Cricket is a serious WAG staple shop where the Northern gals get all their designer shopping on. Abbey Clancy and Sophie Anderton even did some catwalk modelling on the night.

Representing for those who know how to spend their man’s money: Sheree Murphy, Alex Curran, Kelly Ellison, Coleen McLoughlin

Sheree: Why are the girls acting as if they don’t know me? Is it because I’m dressed in a gigantic deflated onion skin? Maybe it’s because I’ve got this bottle of water…

Alex: Why the F does Sheree have a bottle of water? Does it look like we’re at the goddamn gym? I hope the photogs crop her out of these photos. I’m the star here.

Coleen: Oof, I’m drunk.

Alex: I’m the best looking one in here, why does that skank Abbey get to do the catwalk? Why didn’t they ask me? Is it because my hands are a different colour than my face? No, that couldn’t be it, I’m fabulous.
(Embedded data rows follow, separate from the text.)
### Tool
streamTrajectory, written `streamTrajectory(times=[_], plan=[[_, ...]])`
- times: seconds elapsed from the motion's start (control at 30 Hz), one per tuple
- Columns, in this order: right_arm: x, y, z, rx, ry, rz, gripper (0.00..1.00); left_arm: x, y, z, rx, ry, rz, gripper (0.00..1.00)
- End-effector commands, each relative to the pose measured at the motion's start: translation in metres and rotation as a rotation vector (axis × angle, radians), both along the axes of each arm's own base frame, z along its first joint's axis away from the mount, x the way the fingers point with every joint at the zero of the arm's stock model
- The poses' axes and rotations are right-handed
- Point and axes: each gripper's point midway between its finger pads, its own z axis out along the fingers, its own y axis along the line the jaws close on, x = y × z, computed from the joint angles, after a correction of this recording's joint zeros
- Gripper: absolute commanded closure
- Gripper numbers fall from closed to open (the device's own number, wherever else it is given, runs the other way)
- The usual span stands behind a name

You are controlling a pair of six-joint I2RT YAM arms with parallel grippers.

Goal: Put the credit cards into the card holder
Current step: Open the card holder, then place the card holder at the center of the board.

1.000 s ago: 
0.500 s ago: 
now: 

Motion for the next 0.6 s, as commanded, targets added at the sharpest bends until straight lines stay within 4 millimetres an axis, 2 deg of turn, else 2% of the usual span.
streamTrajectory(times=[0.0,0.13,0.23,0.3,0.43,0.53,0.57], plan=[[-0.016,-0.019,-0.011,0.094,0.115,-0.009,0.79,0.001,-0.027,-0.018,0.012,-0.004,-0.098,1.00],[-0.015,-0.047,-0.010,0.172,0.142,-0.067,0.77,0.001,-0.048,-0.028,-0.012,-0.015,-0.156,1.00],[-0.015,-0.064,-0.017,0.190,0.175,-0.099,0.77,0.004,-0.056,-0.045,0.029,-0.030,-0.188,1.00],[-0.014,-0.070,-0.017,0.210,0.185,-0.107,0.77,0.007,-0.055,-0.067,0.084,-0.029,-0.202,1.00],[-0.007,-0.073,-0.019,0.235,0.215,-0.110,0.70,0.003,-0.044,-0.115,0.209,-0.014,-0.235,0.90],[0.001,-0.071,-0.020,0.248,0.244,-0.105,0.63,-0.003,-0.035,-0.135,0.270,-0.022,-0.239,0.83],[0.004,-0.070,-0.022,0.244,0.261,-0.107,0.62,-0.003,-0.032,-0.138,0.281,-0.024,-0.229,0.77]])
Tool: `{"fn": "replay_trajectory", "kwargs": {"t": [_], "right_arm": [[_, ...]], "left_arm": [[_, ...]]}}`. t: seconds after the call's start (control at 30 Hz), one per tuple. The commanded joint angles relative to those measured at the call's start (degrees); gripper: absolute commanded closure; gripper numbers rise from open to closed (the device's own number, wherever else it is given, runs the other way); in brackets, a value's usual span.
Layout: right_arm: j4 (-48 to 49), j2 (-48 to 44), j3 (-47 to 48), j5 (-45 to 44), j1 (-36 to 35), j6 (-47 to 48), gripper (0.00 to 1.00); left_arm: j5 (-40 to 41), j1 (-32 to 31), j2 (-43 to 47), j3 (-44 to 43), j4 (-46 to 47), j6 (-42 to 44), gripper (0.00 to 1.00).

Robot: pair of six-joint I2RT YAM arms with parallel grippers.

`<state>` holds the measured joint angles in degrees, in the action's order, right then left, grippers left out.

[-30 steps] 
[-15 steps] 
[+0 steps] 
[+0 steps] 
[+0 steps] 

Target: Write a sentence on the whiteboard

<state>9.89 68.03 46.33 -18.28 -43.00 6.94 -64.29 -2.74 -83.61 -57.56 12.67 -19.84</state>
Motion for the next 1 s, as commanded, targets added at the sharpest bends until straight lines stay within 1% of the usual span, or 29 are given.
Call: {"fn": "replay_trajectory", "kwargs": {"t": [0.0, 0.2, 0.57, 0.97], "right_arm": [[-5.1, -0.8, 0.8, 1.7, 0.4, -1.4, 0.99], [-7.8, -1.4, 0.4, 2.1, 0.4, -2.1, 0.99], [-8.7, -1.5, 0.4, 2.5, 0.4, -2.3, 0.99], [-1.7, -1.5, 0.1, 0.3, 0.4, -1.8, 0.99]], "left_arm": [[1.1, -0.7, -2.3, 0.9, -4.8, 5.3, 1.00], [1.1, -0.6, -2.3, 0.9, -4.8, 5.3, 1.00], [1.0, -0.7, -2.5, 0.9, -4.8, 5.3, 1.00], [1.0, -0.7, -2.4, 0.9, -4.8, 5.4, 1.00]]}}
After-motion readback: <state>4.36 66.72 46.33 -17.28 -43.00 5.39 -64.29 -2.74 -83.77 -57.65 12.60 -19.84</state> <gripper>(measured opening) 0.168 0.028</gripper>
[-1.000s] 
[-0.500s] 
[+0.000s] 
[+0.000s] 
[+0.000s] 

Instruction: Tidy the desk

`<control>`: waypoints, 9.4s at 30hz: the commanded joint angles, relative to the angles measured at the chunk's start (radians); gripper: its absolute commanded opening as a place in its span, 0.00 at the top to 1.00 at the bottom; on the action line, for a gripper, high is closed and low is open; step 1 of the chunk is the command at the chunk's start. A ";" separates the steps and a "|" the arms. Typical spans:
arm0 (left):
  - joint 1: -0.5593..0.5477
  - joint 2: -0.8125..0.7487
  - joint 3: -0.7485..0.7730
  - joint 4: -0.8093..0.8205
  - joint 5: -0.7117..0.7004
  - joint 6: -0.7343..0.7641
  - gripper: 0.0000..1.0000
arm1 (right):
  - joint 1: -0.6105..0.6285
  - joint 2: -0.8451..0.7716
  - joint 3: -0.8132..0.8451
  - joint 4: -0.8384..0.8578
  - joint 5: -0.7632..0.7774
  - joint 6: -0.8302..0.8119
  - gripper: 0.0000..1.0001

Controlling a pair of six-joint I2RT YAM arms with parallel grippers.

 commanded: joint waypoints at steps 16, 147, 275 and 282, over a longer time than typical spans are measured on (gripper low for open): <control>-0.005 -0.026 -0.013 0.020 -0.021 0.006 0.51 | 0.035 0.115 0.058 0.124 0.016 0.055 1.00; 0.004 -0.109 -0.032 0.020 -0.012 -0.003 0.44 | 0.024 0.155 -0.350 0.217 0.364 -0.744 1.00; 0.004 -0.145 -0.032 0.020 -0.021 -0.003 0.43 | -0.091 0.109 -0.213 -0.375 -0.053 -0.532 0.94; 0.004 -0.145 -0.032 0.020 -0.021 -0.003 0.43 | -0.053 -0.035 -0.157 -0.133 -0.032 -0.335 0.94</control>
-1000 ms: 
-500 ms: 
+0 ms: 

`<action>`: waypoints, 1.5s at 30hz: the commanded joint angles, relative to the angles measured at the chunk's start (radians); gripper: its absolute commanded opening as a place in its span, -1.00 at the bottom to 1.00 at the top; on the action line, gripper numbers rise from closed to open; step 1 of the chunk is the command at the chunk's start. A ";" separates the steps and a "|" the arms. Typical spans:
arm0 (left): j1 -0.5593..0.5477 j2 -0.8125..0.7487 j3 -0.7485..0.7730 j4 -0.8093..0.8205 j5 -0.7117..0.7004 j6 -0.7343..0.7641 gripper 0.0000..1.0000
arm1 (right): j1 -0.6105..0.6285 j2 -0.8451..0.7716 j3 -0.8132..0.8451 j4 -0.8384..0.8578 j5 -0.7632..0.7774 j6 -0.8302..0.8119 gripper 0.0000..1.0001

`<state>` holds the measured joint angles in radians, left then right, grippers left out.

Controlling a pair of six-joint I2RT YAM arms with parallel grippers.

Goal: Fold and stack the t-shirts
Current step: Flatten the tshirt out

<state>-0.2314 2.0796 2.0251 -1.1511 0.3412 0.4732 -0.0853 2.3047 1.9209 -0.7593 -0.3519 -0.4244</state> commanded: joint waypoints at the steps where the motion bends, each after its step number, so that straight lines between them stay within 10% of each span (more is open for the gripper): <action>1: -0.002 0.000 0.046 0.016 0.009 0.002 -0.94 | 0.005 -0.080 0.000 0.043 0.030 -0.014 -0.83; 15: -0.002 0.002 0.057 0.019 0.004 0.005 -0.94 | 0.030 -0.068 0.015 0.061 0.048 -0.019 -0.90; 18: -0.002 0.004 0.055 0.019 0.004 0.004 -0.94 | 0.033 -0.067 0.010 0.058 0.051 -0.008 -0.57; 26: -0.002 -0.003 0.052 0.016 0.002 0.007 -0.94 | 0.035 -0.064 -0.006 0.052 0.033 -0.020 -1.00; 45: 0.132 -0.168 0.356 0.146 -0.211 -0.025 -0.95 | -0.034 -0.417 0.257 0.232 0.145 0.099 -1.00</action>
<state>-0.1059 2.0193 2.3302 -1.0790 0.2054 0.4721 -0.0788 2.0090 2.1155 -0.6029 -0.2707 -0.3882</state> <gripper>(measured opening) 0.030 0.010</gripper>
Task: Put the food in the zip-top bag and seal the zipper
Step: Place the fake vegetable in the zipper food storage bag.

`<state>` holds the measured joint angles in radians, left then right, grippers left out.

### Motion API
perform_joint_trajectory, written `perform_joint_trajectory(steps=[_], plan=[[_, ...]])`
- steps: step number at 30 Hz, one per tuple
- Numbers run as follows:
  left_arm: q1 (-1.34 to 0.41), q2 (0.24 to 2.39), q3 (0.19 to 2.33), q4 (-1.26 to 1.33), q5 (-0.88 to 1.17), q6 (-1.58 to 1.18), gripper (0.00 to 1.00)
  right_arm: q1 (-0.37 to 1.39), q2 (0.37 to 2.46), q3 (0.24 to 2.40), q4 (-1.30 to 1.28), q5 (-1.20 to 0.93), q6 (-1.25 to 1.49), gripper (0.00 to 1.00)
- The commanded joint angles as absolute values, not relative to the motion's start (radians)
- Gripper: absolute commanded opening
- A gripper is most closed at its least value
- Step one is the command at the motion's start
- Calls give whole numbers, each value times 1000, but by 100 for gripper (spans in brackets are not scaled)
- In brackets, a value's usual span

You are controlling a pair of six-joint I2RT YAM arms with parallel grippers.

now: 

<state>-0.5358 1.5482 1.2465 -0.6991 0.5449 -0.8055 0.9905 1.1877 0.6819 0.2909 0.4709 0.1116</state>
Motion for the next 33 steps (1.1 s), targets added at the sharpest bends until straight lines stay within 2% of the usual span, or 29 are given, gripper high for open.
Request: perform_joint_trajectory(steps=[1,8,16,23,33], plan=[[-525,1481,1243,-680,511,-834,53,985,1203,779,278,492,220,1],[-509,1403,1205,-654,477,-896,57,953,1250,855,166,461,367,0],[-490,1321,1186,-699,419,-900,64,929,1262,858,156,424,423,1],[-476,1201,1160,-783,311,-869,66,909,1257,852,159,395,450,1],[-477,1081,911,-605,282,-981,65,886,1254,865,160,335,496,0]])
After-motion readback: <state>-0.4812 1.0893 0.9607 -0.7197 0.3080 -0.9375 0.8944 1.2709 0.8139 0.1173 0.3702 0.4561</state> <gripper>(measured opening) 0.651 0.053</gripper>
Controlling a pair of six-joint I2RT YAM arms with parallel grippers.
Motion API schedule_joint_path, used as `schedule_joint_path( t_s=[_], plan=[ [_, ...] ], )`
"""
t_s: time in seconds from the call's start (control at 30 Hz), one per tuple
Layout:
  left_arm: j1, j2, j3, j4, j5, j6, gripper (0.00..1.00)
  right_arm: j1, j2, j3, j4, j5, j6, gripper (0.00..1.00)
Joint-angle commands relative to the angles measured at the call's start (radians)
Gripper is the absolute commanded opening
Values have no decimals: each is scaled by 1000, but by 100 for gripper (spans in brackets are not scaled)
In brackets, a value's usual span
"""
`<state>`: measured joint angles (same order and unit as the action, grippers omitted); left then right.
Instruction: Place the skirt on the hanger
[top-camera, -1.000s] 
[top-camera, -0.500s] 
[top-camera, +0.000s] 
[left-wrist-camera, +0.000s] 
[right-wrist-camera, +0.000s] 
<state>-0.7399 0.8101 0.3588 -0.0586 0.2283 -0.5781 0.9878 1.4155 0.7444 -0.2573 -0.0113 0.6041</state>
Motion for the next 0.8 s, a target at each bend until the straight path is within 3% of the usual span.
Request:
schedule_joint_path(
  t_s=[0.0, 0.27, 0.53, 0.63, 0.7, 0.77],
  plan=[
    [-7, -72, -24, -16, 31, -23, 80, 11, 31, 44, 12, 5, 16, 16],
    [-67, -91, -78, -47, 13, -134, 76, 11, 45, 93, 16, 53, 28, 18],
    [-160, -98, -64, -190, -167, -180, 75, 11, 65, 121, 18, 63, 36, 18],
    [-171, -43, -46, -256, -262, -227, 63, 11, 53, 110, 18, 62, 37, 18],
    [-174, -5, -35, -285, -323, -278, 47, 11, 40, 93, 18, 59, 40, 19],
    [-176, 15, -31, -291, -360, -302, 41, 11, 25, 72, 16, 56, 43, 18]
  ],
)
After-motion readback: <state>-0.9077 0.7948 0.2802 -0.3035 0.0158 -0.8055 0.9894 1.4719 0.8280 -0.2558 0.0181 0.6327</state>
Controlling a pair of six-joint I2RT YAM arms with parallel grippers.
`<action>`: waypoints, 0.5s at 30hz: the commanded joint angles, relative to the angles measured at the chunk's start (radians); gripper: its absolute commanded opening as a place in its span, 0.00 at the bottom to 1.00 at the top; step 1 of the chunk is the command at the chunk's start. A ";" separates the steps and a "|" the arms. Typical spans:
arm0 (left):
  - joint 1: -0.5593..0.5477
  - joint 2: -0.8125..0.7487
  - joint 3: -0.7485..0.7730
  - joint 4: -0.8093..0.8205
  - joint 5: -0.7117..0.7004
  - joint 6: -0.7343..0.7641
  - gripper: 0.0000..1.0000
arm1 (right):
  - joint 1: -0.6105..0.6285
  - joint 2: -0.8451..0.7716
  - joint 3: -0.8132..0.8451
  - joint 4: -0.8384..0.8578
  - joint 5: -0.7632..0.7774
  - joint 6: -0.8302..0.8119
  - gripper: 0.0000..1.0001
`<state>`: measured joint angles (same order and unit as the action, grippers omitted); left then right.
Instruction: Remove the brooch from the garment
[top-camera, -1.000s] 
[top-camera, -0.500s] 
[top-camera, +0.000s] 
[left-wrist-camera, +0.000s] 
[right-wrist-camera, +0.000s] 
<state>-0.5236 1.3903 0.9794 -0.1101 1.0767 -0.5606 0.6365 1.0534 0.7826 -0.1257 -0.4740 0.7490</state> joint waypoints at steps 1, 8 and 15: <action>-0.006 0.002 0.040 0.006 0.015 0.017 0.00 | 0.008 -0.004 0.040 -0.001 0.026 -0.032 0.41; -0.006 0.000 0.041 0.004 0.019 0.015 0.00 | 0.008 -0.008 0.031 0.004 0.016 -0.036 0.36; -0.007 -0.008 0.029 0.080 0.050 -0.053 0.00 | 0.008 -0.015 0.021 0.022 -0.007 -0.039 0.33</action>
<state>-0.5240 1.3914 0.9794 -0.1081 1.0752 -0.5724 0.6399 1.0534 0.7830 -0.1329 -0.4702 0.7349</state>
Kelly: Do I look old? I look old, dunn I?

Coleen: *sigh* I miss Wayne.

Kelly: Everyone is so young and pretty. I need more eye makeup.

Alex: Do you think it’s easy to look like a sexy robotic 1950s hooker/housewife in a dress made of tinsel? Do you? Why does no one ever listen to me?

Coleen: *sigh* I love gum.

Alex: Is there any alcohol in this drink?

Sheree: It’s because I have a job. That’s why they don’t like me. And for your information, Alex, I could drink you under the table, sweetheart.

Kelly: Everyone else is with a footballer. My man is Steven G’s part-time bodyguard. How wank is that? I really blew it. I know Alex is my best friend and all, but sometimes I fantasize about putting Nair in her shampoo bottle.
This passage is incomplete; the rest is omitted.